- Directions for this task:
Pick out and copy every line below that has the word "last".
##### Supplied information
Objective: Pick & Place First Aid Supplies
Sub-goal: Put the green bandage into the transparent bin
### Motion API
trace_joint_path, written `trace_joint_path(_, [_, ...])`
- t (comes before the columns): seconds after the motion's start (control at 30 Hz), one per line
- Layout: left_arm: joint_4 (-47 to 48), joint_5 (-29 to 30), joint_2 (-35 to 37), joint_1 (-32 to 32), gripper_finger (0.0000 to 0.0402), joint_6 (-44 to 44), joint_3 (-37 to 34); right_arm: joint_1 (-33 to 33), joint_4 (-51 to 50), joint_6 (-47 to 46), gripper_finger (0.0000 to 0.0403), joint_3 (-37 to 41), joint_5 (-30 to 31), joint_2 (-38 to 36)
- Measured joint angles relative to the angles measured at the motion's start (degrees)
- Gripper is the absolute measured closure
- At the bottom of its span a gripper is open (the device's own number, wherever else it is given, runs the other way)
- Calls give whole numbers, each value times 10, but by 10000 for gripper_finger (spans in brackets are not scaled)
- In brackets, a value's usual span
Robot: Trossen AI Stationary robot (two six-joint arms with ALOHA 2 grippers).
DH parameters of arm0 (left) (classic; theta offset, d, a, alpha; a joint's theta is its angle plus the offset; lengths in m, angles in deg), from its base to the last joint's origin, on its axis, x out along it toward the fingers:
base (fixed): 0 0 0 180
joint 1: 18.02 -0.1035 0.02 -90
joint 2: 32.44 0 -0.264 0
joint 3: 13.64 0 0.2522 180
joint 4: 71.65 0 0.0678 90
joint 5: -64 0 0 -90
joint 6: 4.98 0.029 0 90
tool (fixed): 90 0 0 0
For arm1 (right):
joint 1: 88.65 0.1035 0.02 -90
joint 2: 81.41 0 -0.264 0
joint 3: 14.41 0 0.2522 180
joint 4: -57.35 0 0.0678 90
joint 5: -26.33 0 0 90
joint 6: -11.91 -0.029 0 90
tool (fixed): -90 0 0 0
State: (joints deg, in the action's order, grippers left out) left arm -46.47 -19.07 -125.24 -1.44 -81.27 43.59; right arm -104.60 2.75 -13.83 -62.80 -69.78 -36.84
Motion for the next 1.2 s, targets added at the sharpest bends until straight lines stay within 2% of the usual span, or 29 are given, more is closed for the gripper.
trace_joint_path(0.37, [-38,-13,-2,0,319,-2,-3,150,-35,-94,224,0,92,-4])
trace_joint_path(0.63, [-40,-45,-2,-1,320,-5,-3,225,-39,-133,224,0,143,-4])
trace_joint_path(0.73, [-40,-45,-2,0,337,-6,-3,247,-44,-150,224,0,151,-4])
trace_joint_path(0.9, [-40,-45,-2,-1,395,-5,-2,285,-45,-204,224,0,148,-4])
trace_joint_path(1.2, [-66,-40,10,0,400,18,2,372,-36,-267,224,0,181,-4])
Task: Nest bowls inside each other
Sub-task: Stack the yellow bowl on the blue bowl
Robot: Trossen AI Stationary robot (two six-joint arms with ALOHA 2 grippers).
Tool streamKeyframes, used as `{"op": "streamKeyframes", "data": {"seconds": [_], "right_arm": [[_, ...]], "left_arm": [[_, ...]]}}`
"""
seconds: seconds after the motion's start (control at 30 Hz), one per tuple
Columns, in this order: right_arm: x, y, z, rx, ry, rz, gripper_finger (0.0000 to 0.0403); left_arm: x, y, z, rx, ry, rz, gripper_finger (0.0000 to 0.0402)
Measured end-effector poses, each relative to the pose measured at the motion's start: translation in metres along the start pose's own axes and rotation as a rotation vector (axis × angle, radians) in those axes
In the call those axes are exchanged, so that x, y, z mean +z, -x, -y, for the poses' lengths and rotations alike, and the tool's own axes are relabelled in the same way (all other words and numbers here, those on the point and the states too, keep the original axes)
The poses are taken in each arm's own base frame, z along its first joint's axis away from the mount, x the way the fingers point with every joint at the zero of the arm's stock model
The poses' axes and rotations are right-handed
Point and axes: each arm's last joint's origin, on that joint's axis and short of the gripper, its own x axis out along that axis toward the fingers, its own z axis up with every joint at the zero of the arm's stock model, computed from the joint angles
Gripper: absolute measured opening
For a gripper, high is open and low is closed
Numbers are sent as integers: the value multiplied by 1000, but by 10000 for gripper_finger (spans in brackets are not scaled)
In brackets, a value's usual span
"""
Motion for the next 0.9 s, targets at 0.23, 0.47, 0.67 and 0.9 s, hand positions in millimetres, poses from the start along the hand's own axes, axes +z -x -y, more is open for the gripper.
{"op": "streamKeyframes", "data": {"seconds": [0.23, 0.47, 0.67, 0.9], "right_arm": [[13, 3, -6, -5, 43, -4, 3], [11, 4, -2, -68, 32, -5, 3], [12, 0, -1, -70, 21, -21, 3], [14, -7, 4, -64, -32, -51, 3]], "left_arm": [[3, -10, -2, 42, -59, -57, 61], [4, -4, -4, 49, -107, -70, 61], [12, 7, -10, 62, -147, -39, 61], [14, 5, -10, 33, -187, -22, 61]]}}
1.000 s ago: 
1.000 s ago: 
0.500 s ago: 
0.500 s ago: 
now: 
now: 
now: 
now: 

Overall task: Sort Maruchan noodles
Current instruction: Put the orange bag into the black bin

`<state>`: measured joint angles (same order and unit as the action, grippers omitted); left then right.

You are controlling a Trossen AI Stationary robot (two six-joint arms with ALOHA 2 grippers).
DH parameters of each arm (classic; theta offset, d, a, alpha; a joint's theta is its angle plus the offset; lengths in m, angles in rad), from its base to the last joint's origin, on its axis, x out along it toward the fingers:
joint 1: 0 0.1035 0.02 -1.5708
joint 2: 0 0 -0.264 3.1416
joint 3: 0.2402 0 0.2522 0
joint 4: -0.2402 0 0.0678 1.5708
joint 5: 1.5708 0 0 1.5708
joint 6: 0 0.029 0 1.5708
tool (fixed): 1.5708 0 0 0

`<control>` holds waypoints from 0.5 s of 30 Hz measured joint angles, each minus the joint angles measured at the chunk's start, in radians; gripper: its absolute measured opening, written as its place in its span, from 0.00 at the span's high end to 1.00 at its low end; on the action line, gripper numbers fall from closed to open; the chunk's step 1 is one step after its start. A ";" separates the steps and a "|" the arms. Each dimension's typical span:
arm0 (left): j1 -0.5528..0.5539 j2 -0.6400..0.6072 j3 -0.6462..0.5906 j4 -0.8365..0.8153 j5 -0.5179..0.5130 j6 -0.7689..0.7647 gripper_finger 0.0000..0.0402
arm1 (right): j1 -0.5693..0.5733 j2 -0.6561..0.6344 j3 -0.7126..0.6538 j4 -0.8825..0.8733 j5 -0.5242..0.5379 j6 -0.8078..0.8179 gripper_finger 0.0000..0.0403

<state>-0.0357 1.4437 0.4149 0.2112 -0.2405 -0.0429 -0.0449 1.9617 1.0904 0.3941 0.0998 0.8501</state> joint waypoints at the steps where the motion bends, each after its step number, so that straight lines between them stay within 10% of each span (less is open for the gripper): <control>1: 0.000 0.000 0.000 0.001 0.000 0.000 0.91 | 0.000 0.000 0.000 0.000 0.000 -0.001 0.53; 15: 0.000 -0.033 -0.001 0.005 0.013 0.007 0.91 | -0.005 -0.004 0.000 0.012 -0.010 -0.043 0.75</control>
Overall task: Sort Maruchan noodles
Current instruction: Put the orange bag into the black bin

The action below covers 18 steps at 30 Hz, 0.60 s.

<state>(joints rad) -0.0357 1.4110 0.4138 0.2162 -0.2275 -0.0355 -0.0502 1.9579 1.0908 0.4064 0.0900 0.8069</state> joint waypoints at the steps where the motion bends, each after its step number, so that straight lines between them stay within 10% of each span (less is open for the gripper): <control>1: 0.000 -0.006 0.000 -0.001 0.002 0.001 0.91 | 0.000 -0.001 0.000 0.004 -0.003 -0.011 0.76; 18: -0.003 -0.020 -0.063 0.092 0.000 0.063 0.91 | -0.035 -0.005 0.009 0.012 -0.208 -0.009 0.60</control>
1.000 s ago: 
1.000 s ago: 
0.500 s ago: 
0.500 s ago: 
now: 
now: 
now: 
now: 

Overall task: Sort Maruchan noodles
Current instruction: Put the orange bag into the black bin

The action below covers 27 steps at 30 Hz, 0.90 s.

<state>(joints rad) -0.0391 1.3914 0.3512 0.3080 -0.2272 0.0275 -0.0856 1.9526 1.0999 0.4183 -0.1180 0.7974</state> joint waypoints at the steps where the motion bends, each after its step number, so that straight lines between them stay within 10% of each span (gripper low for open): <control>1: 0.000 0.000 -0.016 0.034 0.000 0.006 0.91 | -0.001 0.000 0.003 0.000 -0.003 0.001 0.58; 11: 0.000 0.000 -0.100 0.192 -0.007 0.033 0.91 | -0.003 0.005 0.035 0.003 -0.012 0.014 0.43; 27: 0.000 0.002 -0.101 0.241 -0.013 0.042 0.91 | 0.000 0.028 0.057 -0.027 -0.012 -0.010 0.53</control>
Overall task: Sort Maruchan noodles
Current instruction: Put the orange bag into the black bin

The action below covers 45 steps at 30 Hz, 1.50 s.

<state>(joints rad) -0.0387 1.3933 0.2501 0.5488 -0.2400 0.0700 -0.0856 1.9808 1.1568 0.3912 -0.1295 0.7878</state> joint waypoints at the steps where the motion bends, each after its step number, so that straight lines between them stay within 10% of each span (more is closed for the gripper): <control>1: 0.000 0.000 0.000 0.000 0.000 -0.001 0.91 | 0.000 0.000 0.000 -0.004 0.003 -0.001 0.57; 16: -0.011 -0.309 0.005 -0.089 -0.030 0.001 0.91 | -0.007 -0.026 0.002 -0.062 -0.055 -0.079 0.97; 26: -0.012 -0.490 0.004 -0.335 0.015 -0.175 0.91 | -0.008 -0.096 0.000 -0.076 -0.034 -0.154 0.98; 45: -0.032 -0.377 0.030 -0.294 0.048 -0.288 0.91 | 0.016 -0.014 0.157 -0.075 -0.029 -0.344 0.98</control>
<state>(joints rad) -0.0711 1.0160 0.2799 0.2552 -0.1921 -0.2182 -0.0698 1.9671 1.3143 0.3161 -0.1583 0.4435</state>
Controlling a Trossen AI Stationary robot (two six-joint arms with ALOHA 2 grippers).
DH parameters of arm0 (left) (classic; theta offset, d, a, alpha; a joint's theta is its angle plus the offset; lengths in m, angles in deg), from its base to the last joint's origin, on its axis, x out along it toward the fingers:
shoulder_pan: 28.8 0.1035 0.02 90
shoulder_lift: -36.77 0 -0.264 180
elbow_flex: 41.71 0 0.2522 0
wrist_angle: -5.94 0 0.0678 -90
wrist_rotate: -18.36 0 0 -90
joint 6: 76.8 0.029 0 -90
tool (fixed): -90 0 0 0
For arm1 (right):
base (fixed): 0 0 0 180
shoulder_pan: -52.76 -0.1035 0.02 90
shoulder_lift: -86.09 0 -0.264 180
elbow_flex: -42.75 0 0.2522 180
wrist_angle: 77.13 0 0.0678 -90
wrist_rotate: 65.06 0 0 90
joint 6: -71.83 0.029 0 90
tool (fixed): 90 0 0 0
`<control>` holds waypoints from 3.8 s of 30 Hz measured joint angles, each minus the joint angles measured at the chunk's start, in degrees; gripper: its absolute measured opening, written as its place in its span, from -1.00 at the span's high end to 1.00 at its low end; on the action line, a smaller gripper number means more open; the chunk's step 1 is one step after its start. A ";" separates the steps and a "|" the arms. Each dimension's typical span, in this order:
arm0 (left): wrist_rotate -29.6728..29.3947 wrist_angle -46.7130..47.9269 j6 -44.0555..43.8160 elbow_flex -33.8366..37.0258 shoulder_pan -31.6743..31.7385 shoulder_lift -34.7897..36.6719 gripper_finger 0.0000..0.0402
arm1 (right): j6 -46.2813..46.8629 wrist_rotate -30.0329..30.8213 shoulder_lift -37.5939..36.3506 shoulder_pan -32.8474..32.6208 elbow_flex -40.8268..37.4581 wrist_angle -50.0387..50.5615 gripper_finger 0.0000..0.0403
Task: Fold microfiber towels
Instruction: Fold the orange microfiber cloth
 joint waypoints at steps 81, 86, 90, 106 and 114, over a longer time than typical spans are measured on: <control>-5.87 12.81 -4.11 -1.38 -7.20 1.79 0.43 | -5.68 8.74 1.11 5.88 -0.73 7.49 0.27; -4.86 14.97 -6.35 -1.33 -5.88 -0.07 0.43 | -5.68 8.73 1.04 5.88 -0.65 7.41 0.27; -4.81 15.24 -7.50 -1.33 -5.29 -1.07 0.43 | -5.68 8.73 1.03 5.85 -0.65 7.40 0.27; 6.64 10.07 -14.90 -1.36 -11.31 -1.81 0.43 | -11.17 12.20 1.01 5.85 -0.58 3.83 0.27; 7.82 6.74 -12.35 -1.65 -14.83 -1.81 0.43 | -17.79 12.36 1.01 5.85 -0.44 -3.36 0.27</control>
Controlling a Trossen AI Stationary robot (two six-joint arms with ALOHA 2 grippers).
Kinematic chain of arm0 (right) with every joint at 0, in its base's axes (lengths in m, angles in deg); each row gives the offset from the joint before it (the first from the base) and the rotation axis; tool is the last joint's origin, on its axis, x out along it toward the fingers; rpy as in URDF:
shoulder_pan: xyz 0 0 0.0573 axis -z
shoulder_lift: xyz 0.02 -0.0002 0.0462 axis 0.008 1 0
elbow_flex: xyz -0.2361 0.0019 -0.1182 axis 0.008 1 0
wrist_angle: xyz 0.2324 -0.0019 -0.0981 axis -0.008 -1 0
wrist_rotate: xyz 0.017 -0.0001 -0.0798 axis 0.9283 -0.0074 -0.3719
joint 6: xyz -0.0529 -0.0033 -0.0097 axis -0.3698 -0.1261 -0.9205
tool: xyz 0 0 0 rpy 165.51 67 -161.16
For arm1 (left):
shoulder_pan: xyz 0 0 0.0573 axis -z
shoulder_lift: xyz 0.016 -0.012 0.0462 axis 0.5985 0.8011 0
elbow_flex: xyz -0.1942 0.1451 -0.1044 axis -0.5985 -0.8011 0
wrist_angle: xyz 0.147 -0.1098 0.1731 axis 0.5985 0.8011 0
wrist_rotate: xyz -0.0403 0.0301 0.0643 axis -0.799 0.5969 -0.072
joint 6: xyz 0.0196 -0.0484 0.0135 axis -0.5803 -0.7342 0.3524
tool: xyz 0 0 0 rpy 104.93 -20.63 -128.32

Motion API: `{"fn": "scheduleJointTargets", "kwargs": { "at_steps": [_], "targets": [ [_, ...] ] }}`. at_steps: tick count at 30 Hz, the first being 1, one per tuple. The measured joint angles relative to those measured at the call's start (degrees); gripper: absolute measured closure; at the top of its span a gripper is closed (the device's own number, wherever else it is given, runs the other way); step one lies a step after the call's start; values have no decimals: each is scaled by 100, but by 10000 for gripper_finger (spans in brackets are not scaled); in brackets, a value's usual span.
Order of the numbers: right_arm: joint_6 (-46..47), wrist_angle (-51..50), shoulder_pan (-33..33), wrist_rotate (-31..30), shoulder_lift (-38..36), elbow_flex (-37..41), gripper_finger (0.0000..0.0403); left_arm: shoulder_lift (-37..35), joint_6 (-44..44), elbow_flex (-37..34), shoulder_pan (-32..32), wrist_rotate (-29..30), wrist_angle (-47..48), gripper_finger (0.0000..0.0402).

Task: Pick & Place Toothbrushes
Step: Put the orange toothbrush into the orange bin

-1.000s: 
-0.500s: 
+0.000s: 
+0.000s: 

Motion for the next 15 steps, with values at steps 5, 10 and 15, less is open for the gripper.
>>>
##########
- Task answer:
DH parameters of arm0 (left) (classic; theta offset, d, a, alpha; a joint's theta is its angle plus the offset; lengths in m, angles in deg), from its base to the last joint's origin, on its axis, x out along it toward the fingers:
Point and axes: each arm's last joint's origin, on that joint's axis and short of the gripper, its own x axis out along that axis toward the fingers, its own z axis up with every joint at the zero of the arm's stock model, computed from the joint angles
DH parameters of each arm (classic; theta offset, d, a, alpha; a joint's theta is its angle plus the offset; lengths in m, angles in rad), from its base to the last joint's origin, on its axis, x out along it toward the fingers:
DH parameters of arm0 (left) (classic; theta offset, d, a, alpha; a joint's theta is its angle plus the offset; lengths in m, angles in deg), from its base to the last joint's origin, on its axis, x out along it toward the fingers:
Kinematic chain of arm0 (right) with every joint at 0, in its base's axes (lengths in m, angles in deg); each row gives the offset from the joint before it (the first from the base) and the rotation axis; tool is the last joint's origin, on its axis, x out along it toward the fingers; rpy as in URDF:

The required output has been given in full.